Protected Activity Need Not Involve the Same Employer for Purposes of Retaliation Claim
A recent case highlights the fact that an employer may be found liable for retaliation under federal anti-discrimination laws even when the employee’s protected activity is against another employer.
In Patterson v. Georgia Pacific, LLC, an HR manager testified in a pregnancy discrimination case against her former employer. Her current employer fired her a week later, and the employee brought a retaliation claim. In addition to prohibiting discrimination on the basis of race, sex, religion, national origin, and color, Title VII also prohibits retaliation against an employee who has opposed discrimination, or who has made a charge, testified, assisted, or participated in any manner in a discrimination proceeding, such as an investigation or lawsuit (i.e. Title VII’s opposition clause).

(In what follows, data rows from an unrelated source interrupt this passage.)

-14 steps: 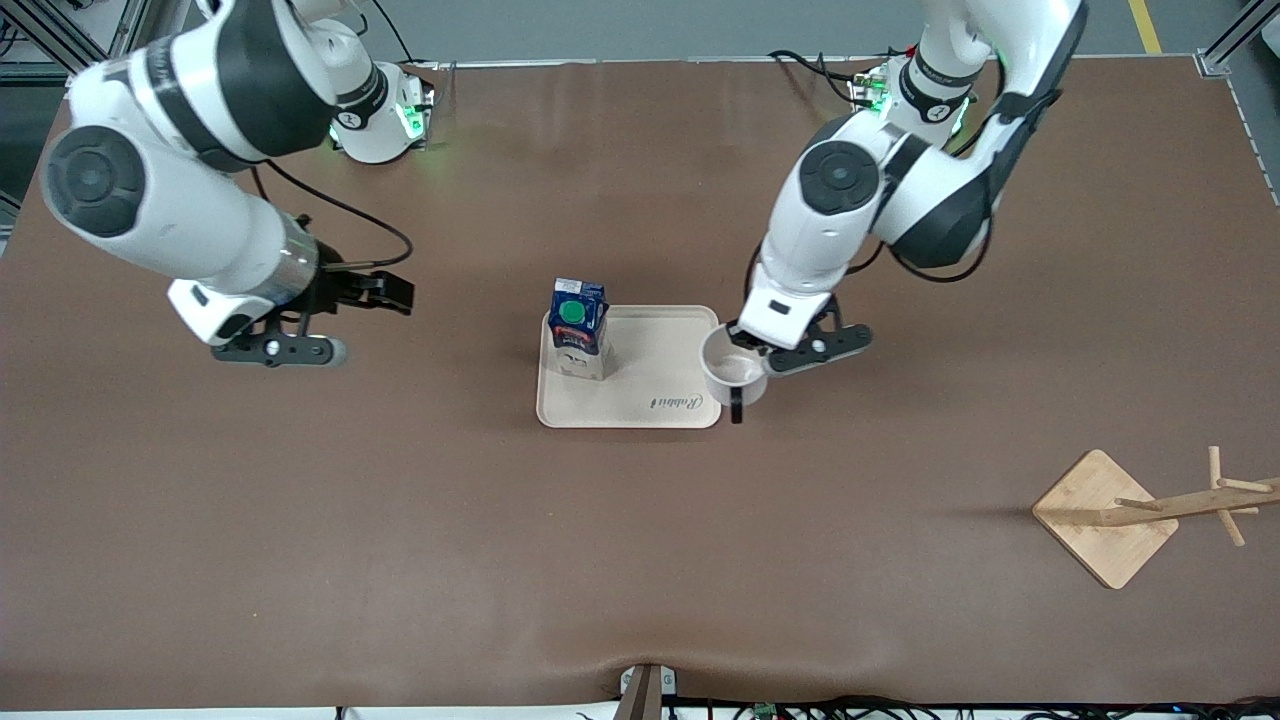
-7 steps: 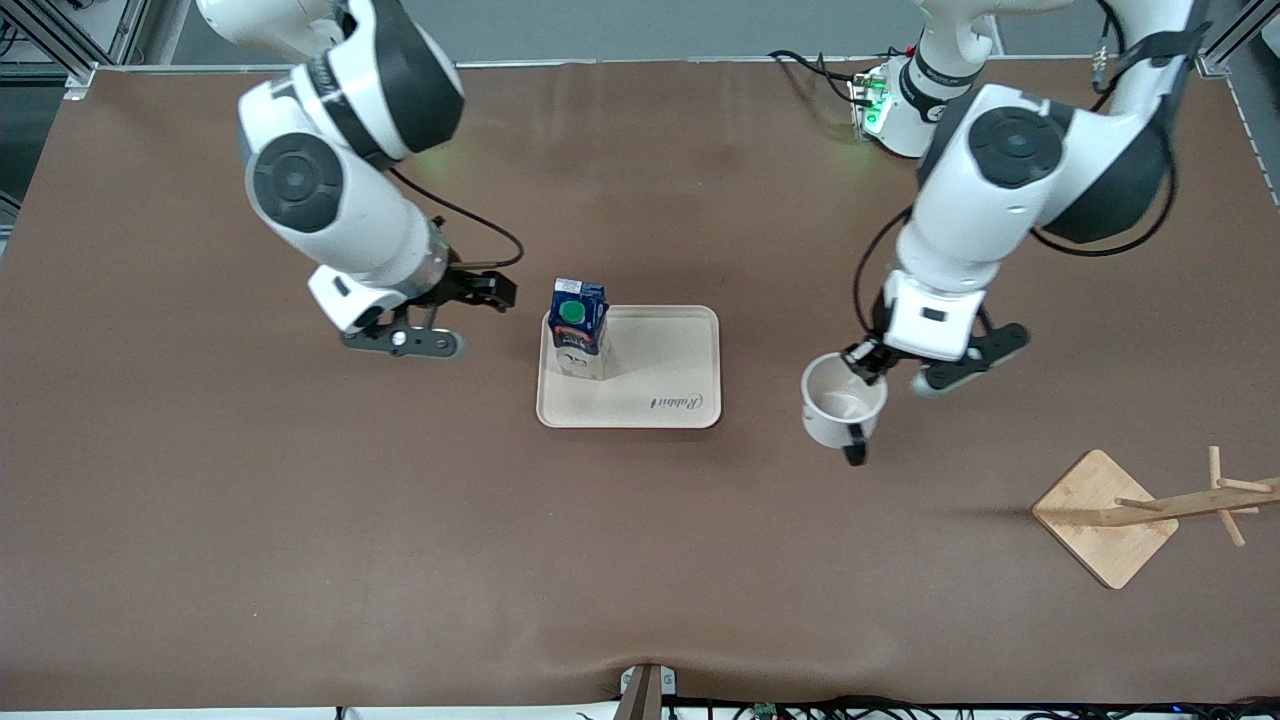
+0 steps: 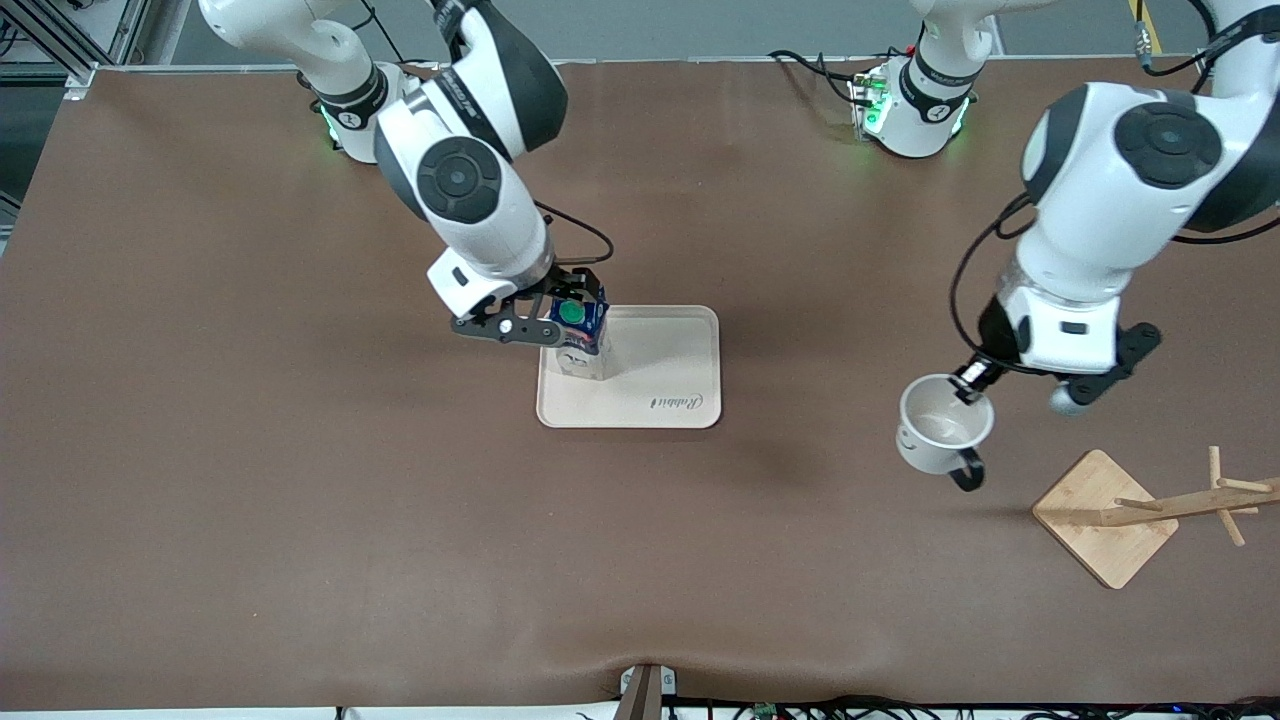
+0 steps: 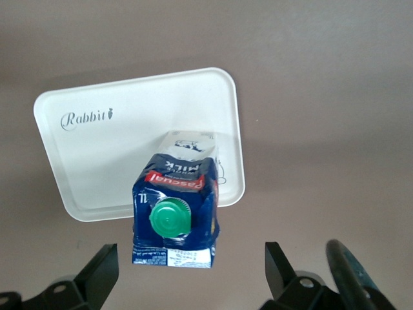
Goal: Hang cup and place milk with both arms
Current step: 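Carry the mug to the stand while the right gripper grasps the milk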
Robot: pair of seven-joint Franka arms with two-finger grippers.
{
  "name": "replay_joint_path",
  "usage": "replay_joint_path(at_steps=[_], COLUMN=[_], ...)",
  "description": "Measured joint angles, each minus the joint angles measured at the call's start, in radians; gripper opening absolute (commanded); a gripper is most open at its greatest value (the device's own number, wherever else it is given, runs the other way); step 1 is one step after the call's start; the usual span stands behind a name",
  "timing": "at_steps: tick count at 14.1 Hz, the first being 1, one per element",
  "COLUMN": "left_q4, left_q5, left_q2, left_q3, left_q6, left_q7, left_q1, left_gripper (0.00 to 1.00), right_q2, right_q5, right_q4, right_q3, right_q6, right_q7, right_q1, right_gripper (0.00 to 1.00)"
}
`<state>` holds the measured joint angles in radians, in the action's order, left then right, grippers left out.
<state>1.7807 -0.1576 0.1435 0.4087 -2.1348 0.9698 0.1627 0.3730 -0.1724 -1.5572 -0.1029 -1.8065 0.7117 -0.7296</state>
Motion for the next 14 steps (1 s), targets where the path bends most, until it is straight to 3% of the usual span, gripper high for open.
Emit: replay_joint_path(at_steps=[8,14], left_q4=[-0.019,-0.015], left_q5=[0.000,0.000], left_q2=[0.010,0.015], left_q3=[-0.006,-0.005], left_q6=[-0.054,-0.058], left_q7=[-0.052,-0.070], left_q1=[0.169,0.229], left_gripper=[0.00,0.00], right_q2=[0.060,0.080], right_q5=[0.005,0.021], right_q4=[0.000,0.000], right_q3=[0.000,-0.004], right_q6=[-0.034,-0.039], right_q7=[0.032,0.032], right_q1=[-0.043,-0.044], right_gripper=[1.00,1.00])
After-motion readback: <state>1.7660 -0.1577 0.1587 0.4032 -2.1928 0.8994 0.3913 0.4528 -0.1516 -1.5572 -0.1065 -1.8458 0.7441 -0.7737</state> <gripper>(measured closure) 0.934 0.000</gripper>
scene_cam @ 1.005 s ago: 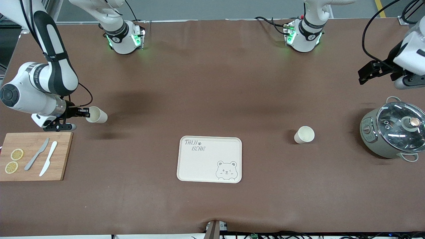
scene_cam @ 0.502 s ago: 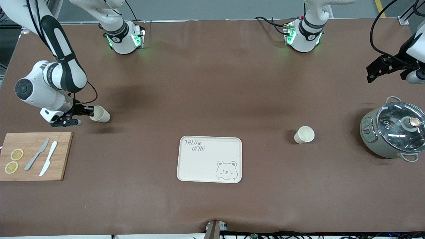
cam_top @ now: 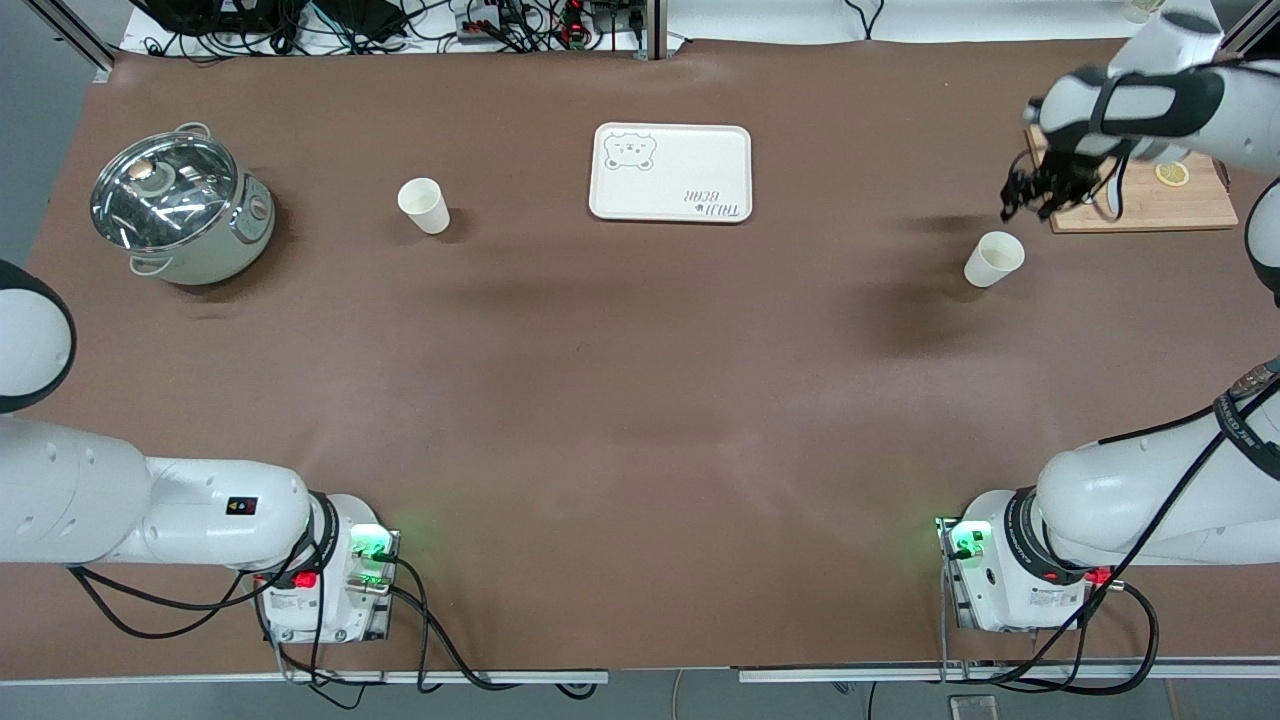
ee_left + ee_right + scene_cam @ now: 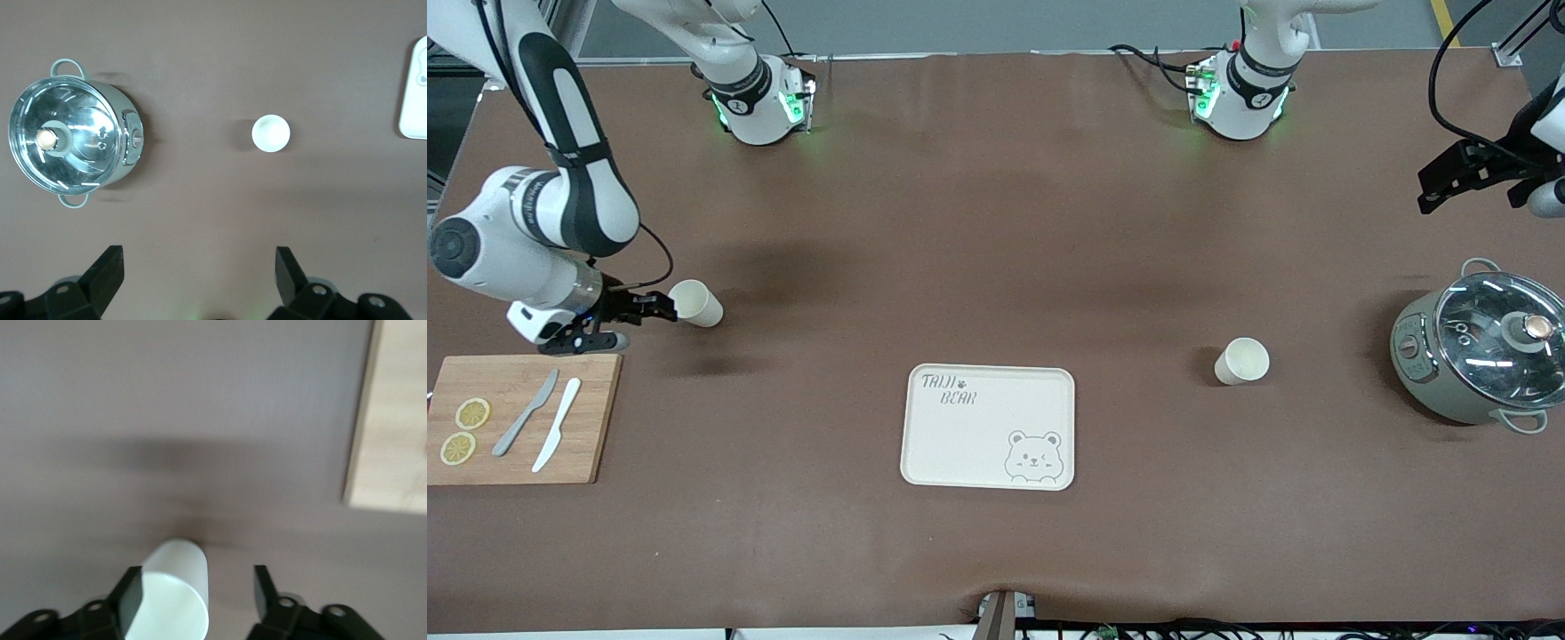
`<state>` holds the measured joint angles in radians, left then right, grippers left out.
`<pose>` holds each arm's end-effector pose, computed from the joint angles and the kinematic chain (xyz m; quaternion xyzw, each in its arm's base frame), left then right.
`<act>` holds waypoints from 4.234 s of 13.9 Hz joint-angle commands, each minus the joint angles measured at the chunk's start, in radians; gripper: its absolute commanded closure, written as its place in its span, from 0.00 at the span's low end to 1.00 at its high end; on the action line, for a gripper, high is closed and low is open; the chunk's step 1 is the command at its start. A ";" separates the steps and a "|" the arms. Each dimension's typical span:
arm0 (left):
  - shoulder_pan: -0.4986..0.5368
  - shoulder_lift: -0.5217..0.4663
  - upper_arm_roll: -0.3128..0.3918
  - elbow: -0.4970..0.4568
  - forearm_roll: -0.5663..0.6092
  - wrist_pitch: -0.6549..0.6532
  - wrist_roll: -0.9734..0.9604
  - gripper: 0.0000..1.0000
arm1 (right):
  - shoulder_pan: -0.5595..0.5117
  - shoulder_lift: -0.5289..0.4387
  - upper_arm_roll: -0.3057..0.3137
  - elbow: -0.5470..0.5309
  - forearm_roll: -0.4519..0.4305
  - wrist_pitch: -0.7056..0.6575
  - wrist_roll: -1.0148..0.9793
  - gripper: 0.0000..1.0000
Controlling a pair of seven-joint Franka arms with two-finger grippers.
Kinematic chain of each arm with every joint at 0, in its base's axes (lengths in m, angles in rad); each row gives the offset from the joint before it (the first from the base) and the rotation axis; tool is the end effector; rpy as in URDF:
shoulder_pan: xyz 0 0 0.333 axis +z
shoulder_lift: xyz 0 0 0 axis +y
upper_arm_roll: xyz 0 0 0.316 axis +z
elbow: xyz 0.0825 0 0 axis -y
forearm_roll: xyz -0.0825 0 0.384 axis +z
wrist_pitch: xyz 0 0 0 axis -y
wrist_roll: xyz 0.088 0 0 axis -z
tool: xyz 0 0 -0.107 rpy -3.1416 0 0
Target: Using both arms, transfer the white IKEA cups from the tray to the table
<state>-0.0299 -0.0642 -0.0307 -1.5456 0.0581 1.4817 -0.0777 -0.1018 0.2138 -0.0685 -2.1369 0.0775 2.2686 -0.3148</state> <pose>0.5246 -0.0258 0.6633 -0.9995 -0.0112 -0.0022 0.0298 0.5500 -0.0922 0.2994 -0.9979 -0.0466 0.0343 0.0305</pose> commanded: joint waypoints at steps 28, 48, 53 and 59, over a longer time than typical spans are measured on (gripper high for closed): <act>0.001 -0.120 -0.020 -0.047 -0.021 -0.070 -0.071 0.00 | 0.143 -0.338 0.007 0.489 -0.041 -0.745 0.229 0.00; -0.001 -0.105 -0.031 -0.056 -0.035 -0.081 -0.080 0.00 | 0.126 -0.223 -0.001 0.664 -0.050 -0.798 0.217 0.00; 0.002 -0.112 -0.032 -0.074 -0.032 -0.052 -0.077 0.00 | 0.125 -0.223 -0.001 0.663 -0.050 -0.798 0.217 0.00; 0.007 -0.114 -0.031 -0.099 -0.020 -0.011 -0.077 0.00 | 0.125 -0.223 -0.001 0.663 -0.050 -0.798 0.217 0.00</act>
<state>-0.0314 -0.1649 -0.0562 -1.6265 0.0440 1.4515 -0.1417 0.0293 -0.0181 -0.0763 -1.4999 0.0414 1.4897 -0.1029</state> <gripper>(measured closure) 0.000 0.000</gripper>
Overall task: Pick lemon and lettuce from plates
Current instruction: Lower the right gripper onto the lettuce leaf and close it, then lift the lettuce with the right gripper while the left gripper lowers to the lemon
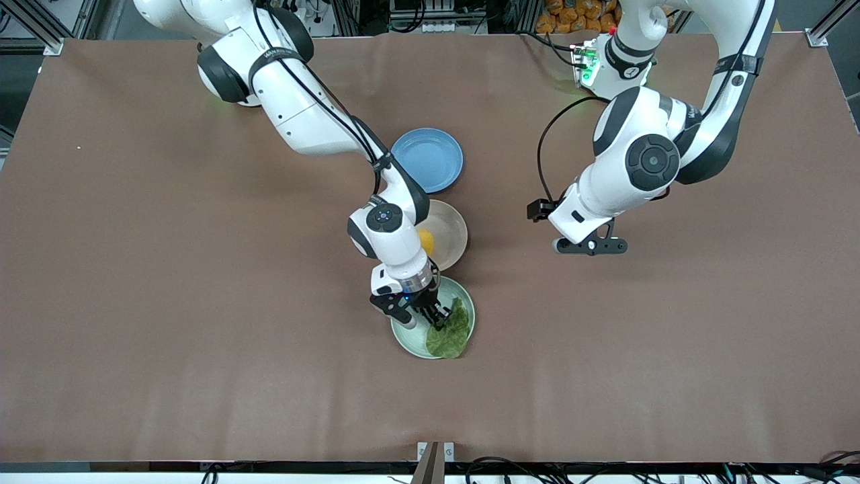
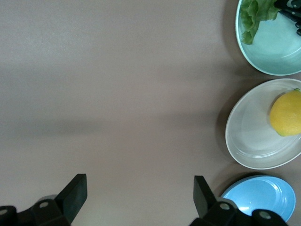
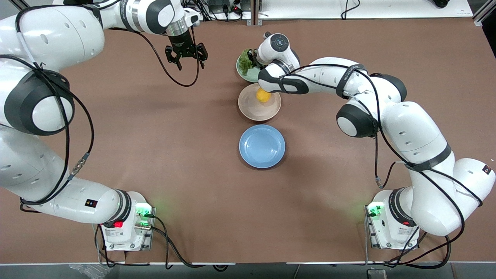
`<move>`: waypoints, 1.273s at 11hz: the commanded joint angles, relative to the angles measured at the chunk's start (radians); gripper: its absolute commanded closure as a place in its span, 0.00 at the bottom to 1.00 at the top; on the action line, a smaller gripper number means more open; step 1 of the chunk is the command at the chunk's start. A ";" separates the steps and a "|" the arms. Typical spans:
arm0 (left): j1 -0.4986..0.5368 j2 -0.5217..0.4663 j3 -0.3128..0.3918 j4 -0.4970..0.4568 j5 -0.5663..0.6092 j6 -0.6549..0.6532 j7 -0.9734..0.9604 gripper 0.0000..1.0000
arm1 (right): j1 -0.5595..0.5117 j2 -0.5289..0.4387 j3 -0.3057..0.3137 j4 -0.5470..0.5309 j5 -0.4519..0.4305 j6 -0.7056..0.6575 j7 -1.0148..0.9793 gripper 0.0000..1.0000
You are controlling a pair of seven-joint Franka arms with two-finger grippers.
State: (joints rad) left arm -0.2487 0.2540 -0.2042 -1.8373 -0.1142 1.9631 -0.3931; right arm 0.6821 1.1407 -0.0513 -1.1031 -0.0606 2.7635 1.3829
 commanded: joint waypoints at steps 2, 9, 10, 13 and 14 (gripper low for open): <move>-0.011 0.019 0.002 0.024 -0.022 0.016 -0.024 0.00 | 0.004 0.028 -0.009 0.034 -0.002 -0.018 -0.018 1.00; -0.026 0.036 0.002 0.035 -0.021 0.027 -0.044 0.00 | -0.085 -0.097 0.001 0.023 0.015 -0.123 -0.021 1.00; -0.027 0.036 0.002 0.035 -0.022 0.028 -0.046 0.00 | -0.099 -0.113 0.007 0.022 0.016 -0.136 -0.021 1.00; -0.050 0.091 0.002 0.080 -0.025 0.072 -0.088 0.00 | -0.144 -0.168 0.039 0.002 0.015 -0.205 -0.024 1.00; -0.078 0.129 0.002 0.123 -0.024 0.073 -0.145 0.00 | -0.151 -0.188 0.045 -0.021 0.015 -0.205 -0.030 1.00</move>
State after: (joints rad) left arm -0.2765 0.3003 -0.2050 -1.8076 -0.1146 2.0237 -0.4448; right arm 0.5616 1.0183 -0.0414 -1.0622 -0.0555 2.5845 1.3743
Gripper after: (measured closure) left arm 0.000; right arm 0.934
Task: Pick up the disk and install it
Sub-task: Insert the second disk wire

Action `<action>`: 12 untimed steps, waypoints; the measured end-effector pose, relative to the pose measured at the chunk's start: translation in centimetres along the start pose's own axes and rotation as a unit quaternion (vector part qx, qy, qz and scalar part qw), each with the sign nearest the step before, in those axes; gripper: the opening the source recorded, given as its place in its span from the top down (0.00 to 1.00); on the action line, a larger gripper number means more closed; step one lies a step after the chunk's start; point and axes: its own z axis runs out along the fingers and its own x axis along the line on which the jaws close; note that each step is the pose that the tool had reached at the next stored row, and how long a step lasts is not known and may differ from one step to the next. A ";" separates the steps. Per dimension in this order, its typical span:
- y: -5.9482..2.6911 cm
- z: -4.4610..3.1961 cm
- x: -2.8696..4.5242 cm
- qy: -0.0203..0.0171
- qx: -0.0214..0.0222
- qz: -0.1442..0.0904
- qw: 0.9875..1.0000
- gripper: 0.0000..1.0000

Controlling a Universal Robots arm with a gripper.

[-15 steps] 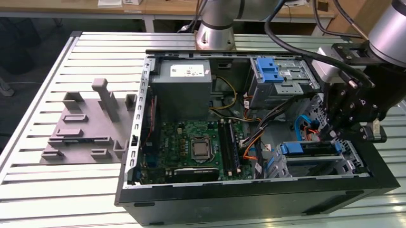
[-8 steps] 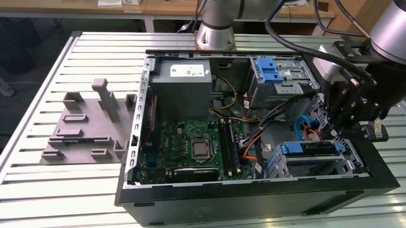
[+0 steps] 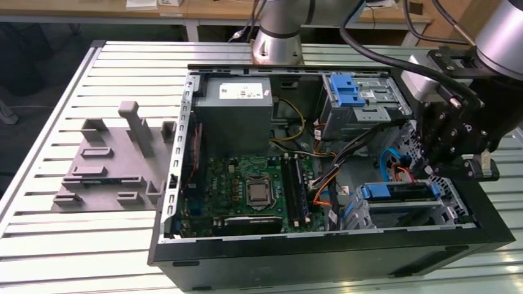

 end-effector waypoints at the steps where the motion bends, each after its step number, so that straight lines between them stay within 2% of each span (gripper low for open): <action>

The trial court dismissed the employee’s case because she had not engaged in protected activity against her current employer. The U.S. Court of Appeals for the Eleventh Circuit, however, reversed the trial court’s ruling, noting that nothing in the law limits the protected activity to the current employer. Thus, the Eleventh Circuit held that “a current employer may not retaliate for opposition clause conduct even if it is directed at or involves only a former employer.”
It is important for employers to recognize that an employee’s actions in opposing discrimination will be protected – even if it is directed at another entity.